Etwa 20 konservativ regierte Bundesstaaten hatten Schwangerschaftsabbrüche nach der Entscheidung des Supreme Courts verboten oder schränkten den Zugang stark ein. Die Schließung von Abtreibungskliniken in etwa einem Dutzend Staaten zwang Zehntausende Frauen dazu, für den Abbruch einer Schwangerschaft in andere Landesteile zu reisen.
Das Abtreibungsrecht ist eines der umstrittensten gesellschaftspolitischen Themen in den USA. Biden und seine Demokratische Partei setzen sich für den Schutz des Zugangs zu Schwangerschaftsabbrüchen ein. Die konservativen Republikaner wollen Abtreibungen dagegen einschränken oder ganz verbieten.
Das Thema spielte beim Wahlkampf vor den Kongress-Zwischenwahlen im vergangenen November eine große Rolle - und dürfte dies bei den Präsidentschafts- und Kongresswahlen im November 2024 erneut tun.

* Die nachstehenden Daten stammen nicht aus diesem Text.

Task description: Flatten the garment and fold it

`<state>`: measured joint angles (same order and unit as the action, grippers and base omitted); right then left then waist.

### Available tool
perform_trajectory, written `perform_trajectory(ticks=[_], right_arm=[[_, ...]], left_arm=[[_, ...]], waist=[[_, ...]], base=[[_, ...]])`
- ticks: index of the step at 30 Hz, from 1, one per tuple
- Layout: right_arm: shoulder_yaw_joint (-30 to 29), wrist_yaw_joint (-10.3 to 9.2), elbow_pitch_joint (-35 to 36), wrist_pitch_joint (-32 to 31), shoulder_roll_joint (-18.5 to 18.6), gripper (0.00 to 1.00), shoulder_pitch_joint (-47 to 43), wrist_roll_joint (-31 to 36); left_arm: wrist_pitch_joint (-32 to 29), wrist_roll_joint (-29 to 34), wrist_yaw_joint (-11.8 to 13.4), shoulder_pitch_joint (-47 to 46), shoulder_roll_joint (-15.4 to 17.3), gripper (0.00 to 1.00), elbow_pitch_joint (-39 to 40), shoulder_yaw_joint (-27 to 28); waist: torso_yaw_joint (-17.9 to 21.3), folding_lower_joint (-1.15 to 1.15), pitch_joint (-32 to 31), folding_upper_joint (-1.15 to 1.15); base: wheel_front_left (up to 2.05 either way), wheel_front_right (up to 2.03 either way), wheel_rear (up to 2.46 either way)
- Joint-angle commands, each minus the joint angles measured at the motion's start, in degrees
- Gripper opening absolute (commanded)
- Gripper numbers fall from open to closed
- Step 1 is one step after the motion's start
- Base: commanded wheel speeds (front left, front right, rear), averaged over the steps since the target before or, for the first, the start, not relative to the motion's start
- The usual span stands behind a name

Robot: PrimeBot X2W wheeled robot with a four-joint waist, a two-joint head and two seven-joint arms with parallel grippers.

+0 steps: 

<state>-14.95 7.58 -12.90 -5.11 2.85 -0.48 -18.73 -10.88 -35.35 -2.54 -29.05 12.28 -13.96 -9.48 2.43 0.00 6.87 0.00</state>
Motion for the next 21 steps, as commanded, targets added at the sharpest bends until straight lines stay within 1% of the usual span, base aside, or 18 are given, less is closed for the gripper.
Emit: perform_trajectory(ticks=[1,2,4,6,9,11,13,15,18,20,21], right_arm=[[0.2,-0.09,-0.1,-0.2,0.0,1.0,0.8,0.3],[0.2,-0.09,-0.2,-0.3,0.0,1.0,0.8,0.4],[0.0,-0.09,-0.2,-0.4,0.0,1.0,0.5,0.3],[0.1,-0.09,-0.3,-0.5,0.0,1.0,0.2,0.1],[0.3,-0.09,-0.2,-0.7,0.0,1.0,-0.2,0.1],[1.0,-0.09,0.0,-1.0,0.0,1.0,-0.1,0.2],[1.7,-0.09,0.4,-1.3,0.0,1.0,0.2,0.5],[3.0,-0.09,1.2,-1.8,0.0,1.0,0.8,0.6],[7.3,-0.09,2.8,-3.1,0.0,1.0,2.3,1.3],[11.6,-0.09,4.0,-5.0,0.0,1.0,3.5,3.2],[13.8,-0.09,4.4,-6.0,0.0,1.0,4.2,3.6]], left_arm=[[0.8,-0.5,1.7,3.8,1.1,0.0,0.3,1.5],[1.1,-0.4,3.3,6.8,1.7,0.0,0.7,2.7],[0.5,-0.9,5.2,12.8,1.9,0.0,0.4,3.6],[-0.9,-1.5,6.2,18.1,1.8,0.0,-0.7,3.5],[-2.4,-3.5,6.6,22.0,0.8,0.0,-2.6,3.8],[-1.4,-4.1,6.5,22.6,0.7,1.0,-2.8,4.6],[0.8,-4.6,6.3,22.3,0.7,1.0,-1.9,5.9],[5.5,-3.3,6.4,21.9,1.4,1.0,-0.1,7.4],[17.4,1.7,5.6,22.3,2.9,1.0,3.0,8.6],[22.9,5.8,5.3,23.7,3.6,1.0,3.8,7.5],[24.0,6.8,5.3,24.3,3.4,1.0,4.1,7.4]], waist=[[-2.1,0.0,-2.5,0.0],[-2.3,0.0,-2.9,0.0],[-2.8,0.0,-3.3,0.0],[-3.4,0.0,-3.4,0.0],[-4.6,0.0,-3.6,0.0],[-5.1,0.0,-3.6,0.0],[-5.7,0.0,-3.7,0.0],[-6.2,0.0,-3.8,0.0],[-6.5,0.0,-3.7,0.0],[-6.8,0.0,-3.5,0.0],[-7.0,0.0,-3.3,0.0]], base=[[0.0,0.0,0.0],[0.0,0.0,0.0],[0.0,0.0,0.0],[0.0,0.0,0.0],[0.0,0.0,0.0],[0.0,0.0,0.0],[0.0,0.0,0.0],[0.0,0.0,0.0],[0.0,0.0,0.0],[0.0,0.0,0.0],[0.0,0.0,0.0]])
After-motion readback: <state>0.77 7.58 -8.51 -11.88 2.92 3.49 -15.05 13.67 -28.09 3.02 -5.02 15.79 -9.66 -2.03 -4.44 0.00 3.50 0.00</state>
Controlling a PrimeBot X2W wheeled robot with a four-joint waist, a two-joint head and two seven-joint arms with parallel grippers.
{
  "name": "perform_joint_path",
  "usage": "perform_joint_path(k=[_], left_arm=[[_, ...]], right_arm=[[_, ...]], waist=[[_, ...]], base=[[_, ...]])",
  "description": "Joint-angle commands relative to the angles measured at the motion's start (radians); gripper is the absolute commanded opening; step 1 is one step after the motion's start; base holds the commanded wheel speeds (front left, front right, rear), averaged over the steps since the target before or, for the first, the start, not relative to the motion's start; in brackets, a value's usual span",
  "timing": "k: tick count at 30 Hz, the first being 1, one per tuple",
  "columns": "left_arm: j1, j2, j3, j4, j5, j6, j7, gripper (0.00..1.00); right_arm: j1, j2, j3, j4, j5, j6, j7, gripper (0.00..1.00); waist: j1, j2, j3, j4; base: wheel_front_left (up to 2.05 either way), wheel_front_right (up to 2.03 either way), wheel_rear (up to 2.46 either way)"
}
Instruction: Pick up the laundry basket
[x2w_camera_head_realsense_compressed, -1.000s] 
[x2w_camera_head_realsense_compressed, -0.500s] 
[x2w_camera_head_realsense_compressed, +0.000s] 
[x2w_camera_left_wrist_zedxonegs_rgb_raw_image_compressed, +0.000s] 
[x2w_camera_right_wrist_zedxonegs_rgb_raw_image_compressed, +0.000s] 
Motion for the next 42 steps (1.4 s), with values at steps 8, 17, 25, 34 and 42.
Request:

Auch im Rennen um die republikanische Präsidentschaftskandidatur ist das Thema bereits präsent. Der aussichtsreiche frühere US-Präsident Donald Trump bleibt bei der Frage schwammig, ob er ein Bundesgesetz für ein Verbot oder eine Begrenzung von Schwangerschaftsabbrüchen unterstützen würde.
Floridas Gouverneur Ron DeSantis, der sich ebenfalls um die Präsidentschaftskandidatur der Republikaner bewirbt und dabei als Trumps gefährlichster Herausforderer gilt, verwies am Freitag bei der Evangelikalen-Konferenz in Washington auf ein Gesetz in seinem Bundesstaat, das Abtreibungen schon nach sechs Wochen verbietet. "Es war das Richtige, das zu tun - lasst euch von niemandem sagen, dass es das nicht war", sagte DeSantis. Trump hatte das Gesetz in Florida als "zu hart" kritisiert.